Everything that ascends must converge.
— Teilhard de Chardin

The spiritual quest has been compared to climbing a mountain. Some question whether we are all climbing the same mountain. I don’t think this can be proven or disproven, but I find the metaphor useful and encouraging. When I read the mystics, regardless of tradition, I find most of them sound remarkably similar underneath the metaphors.

We all start down in the flatlands and travel up into the foothills. What we see depends largely on where we started. But as de Chardin points out in the quote above, as we ascend we come closer together and the landscape looks more the same than where we individually started from.

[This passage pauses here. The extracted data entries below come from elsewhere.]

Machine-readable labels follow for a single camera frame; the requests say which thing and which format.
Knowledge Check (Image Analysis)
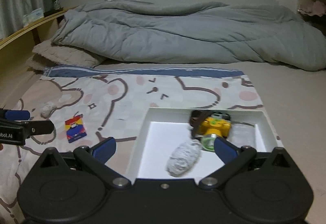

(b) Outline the wooden bedside shelf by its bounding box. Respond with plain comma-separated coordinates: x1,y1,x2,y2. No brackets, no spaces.
0,6,77,61

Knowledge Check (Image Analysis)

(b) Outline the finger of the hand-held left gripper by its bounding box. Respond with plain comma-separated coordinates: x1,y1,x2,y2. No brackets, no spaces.
24,120,55,138
0,109,31,121

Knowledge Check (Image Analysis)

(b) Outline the colourful striped card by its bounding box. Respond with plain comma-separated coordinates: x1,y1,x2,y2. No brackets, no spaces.
64,113,87,143

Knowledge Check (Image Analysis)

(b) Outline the crumpled white tissue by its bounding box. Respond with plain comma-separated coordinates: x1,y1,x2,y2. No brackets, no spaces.
40,102,58,119

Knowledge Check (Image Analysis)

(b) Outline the white cardboard box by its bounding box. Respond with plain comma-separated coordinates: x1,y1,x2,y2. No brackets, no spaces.
126,107,279,179

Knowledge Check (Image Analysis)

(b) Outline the tissue pack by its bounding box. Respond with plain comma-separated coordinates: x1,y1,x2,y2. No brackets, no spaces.
22,8,44,26

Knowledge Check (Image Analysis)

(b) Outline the grey curtain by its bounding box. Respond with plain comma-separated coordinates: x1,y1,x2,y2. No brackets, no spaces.
0,0,51,41

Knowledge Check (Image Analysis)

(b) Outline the silver foil packet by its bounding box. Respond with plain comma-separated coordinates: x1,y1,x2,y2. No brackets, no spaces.
165,139,202,177

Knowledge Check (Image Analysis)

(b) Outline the beige pillow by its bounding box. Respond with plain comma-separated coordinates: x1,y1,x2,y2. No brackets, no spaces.
27,41,104,72

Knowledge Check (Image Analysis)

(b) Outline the cartoon printed blanket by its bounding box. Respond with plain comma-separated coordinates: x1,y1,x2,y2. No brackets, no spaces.
0,67,283,224

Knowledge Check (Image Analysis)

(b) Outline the grey duvet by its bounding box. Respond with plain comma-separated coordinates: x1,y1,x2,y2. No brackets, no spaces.
51,0,326,72

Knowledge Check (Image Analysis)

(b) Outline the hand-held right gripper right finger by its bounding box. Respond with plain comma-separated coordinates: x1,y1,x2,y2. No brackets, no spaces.
199,137,293,189

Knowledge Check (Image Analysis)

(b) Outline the pink garment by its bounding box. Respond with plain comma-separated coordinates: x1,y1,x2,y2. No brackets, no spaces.
298,0,326,17

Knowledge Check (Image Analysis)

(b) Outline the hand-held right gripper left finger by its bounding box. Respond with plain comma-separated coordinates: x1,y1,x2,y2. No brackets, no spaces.
38,137,131,189

Meister Eckhart, Richard Rohr, and other Christian mystics sound more like some of the Buddhist and Hindu writers, both ancient and modern, than anything coming out of the Christian churches. Now there are occasional exceptions, Pope Francis sounds more like his namesake saint than his predecessor pope.

Recently I started re-reading “The Enlightened Mind”, an anthology of sacred prose, edited by Stephen Mitchell. It is arranged chronologically, starting with the Upanishads (8th-5th century BCE, Hindu) and the Hebrew Scriptures (7th-3rd century BCE). I may not be there yet, but the landscape they are describing is visible from where I am.

However, some of the Chinese writers I don’t understand at all. What they describe is too alien. They are standing on a mountain either too far away or too high. I don’t recognize what they see.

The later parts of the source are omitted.